What you should do
Across the entries, how many lines have the string "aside" in them? Reply with only a number.

--- Dataset extract ---

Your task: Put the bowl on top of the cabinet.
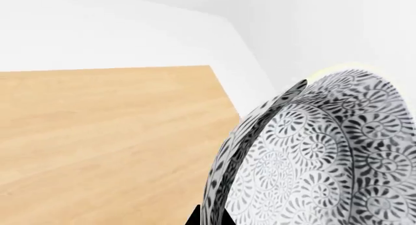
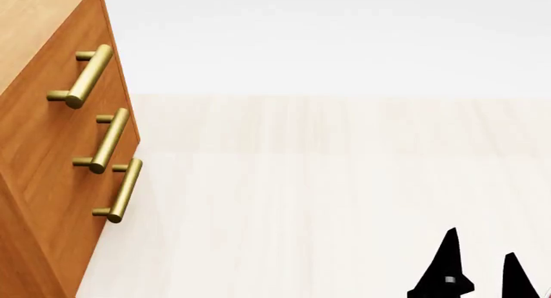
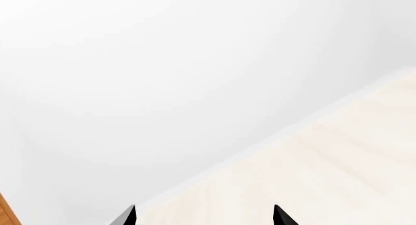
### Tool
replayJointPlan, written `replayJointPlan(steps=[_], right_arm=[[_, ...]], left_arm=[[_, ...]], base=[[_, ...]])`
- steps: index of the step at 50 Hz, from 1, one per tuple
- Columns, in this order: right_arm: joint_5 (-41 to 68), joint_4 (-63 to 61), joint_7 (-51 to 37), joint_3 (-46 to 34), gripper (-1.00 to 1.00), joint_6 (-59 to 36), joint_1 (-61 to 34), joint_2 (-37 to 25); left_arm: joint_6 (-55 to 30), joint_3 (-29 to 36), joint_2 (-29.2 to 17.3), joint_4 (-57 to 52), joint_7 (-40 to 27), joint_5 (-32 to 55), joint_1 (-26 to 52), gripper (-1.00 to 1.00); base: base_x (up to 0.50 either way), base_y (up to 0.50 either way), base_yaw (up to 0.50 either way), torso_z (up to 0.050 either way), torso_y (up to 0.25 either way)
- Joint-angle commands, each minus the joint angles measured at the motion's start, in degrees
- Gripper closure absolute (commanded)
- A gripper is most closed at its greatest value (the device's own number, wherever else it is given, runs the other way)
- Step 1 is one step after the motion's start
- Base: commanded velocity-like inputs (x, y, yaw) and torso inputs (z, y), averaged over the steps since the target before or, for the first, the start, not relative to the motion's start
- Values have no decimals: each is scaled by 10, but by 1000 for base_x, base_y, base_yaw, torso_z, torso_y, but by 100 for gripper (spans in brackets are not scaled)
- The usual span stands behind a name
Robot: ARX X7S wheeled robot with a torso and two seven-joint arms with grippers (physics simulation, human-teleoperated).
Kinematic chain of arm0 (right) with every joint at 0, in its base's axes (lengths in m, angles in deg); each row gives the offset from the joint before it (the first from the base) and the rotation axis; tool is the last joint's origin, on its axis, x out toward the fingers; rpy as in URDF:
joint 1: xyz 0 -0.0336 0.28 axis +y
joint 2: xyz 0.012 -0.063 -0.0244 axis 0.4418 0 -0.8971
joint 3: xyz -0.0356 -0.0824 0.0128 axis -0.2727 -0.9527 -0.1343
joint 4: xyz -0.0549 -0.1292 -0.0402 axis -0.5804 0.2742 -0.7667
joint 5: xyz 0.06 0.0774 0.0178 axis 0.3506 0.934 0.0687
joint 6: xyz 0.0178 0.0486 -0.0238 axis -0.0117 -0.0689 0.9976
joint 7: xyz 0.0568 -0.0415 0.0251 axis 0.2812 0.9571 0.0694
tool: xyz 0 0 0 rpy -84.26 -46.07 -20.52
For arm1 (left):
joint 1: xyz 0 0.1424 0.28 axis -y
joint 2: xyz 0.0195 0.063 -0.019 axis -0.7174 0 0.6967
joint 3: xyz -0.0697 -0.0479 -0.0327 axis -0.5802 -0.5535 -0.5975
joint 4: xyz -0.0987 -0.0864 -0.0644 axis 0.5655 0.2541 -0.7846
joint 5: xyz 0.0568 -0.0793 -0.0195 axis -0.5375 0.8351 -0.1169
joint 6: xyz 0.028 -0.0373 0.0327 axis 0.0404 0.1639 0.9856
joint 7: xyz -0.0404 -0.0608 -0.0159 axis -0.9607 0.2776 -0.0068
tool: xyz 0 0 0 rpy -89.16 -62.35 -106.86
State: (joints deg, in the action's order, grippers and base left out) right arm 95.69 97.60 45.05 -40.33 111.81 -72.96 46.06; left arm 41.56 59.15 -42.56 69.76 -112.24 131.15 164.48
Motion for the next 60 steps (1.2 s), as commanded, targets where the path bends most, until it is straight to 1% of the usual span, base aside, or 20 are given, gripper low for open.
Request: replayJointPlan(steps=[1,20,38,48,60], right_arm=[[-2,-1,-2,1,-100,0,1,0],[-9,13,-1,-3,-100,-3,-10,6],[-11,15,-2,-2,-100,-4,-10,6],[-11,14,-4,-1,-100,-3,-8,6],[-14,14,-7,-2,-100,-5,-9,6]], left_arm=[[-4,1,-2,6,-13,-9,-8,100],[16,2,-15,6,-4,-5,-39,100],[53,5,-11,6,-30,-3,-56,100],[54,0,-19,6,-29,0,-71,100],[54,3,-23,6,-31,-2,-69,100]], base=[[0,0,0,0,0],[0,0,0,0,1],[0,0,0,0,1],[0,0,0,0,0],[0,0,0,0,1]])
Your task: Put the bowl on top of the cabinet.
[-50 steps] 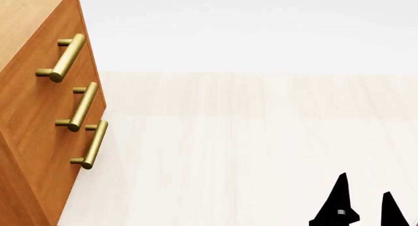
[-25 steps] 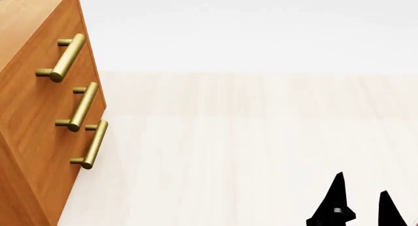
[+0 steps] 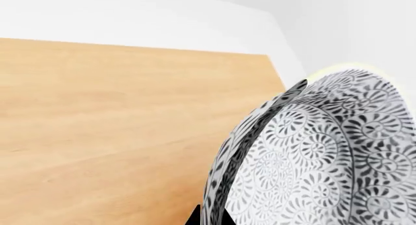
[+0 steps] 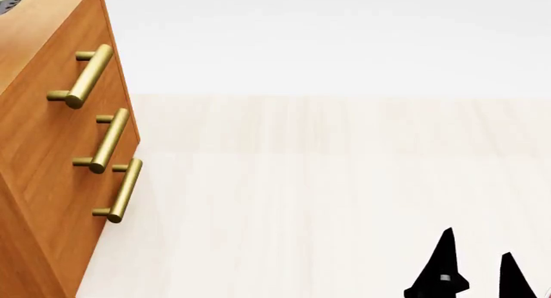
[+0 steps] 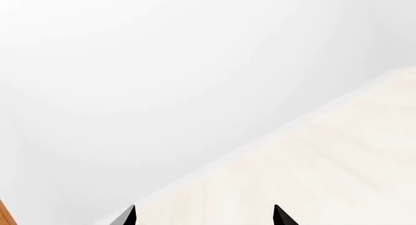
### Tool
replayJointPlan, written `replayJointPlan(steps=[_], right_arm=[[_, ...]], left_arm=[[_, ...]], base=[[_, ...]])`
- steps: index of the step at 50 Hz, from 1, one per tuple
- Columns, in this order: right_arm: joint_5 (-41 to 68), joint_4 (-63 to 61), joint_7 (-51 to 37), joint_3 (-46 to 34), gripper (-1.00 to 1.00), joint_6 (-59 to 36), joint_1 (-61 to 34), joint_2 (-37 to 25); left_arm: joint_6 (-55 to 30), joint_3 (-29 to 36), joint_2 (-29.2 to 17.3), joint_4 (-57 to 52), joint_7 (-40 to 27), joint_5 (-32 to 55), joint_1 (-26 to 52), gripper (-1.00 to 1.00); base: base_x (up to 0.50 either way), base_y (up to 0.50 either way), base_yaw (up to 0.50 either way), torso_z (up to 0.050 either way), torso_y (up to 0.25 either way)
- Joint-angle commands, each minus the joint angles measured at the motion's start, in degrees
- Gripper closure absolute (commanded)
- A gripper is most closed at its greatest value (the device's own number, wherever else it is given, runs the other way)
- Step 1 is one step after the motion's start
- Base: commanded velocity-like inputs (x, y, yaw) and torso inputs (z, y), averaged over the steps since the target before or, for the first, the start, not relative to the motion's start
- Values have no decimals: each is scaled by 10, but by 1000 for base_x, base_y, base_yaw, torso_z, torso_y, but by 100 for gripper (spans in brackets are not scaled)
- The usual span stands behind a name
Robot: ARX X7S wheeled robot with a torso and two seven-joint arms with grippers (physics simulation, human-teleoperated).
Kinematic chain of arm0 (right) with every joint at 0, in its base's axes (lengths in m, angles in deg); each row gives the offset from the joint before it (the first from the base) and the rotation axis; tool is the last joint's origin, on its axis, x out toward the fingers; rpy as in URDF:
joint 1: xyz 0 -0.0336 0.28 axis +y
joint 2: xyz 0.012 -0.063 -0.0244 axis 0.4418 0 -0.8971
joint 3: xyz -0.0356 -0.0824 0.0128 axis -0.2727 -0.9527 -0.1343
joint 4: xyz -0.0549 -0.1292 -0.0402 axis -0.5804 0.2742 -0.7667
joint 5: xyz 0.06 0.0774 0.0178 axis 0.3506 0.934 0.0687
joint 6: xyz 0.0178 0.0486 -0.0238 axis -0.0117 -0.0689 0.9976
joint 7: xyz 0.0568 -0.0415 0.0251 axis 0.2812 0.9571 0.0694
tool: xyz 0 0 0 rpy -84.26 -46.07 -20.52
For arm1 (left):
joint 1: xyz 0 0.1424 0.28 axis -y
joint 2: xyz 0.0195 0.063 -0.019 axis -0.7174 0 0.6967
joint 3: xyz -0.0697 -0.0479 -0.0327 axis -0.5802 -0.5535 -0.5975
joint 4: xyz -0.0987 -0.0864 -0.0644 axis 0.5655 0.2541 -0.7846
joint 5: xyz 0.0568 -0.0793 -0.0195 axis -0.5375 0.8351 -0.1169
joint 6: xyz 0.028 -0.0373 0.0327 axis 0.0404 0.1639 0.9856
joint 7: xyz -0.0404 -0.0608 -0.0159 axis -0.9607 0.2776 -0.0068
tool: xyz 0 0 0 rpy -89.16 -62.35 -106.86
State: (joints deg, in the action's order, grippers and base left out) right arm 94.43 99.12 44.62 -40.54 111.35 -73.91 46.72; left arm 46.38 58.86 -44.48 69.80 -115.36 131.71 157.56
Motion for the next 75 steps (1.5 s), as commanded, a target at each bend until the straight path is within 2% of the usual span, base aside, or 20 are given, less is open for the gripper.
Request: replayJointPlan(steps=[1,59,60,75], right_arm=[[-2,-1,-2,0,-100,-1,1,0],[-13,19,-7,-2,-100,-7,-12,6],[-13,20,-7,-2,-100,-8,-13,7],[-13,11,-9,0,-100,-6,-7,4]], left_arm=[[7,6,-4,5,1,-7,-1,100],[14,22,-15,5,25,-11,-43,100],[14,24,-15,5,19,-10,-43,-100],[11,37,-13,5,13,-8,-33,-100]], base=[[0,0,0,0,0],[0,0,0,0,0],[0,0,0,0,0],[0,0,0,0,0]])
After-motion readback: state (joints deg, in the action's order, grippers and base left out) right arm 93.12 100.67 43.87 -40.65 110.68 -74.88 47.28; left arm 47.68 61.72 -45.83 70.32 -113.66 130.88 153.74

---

Output
2